Nature has a way of keeping things in order with checks and balances. When an organism dominates or overpopulates an area it will eventually be knocked back down through predation, resource imitations, or disease. Insects will readily explode their populations when conditions are favorable. In pest control we see this quite frequently with German cockroaches and bed bugs. These insects get into our houses which are protected, climate-controlled environments with almost no natural predators (save the occasional spider or house centipede). As long as they have plenty of available nutrients they will continue to reproduce and grow their numbers until something drastic happens, which is usually an extensive treatment by a pest professional.
We see this happen on a large scale as well when an insect is introduced (accidentally or purposely) into an area they have never been before. When this happens the balance of nature can be offset and, without the presence of their natural enemies, these insects can exploit the situation and cause lots of havoc. For the most part our border inspection agencies (like APHIS) do a good job in keeping invasive insects at bay but unfortunately some still manage to sneak by.
Not to single out a particular region, but it does seem like many of our problematic invasive insect pests have come from Asia as of late. The following is an incomplete list of some of the invasive insects from Asia that are currently causing problems in the U.S:
- Asian citrus psyllid: Damages citrus plants causing a decline in citrus production.
- Asian cockroach: Identical in appearance to the German cockroach but infests mulch and pine straw around structures and fly to lights at night causing a general
- Asian lady beetle: Beneficial insects that feed on crop pests, but are a nuisance when they overwinter inside structures.
- Asian long-horned beetle: Destructive wood boring pest of maple and other hardwood trees.
- Asian needle ant: Nuisance ant that has a painful sting.
- Asian tiger mosquito: A daytime biting species that vectors diseases such as West Nile Virus and Chickengunya.
- Brown marmorated stink bug: Feeds on fruits and vegetables and overwinters inside structures.
- Chili thrips: Attacks over 100 crops, including chili peppers, tea, strawberries, and tomatoes, resulting in defoliation and crop loss.
- Emerald Ash borer: Kills many tree species very quickly.
- Formosan subterranean termite: Very destructive structural pest.
- Hemlock woolly adelgid: Destroys Eastern Hemlock trees.
- Khapra beetle: Destructive pest of grain products and seeds.
- Kudzu bug: Damages soybeans and other legume crops, overwinters inside structures.
- Oriental fruit fly: Destructive pest of fruits and vegetables.
- Pink bollworm: Damages cotton plants.
- Pink Hibiscus mealybug: Destroys crops and ornamental plants.
Certainly not all of our problematic invasive insects have come from Asia.
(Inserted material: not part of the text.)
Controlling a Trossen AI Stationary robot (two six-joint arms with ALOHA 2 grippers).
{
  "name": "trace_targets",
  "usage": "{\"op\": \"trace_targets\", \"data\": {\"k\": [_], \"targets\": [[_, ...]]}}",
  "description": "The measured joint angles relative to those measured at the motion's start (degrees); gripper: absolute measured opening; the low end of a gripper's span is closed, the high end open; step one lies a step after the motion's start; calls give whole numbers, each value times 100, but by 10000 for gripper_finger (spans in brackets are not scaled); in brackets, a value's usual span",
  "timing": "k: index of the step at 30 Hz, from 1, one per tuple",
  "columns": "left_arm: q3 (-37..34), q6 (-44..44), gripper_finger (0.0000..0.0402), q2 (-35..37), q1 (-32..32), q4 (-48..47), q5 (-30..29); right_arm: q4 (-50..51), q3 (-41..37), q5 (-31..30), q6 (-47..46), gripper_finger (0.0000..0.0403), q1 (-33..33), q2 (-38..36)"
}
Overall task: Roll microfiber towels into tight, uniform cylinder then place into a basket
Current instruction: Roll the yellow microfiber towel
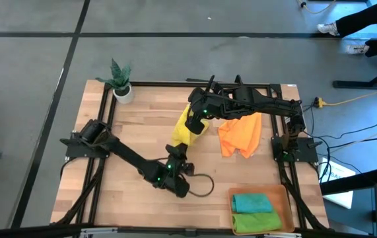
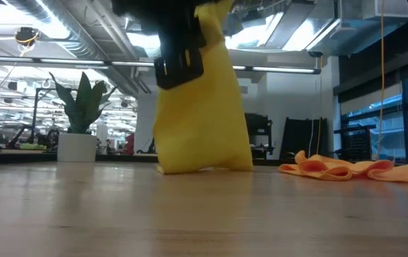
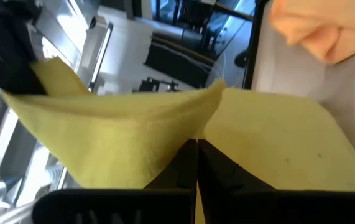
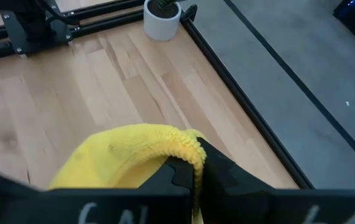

Two of the most difficult pest ants (Red Imported Fire Ants & Argentine Ants) we have to contend with are from Argentina in South America. But don’t fret, several countries in Asia in turn have to deal with invasive insects from North America so it goes both ways. Some of these are destructive plant pests such as the silverleaf whitefly, greenhouse whitefly, Western flower thrips, vegetable leaf miner, fall webworm, Florida mining fly, and ragweed beetle. We have also given them the Tropical fire ant which is indigenous to the Southern U.S.
As humans continue to travel around the world and increase international commerce, we will always have to deal with critters hitchhiking rides and ending up in foreign areas. As long as the climate is favorable and the resources are available, they will be able to proliferate especially without having what naturally keeps them in check. They can overpopulate areas, displace native species, and generally upset the natural balance of the ecosystem. Not unlike us!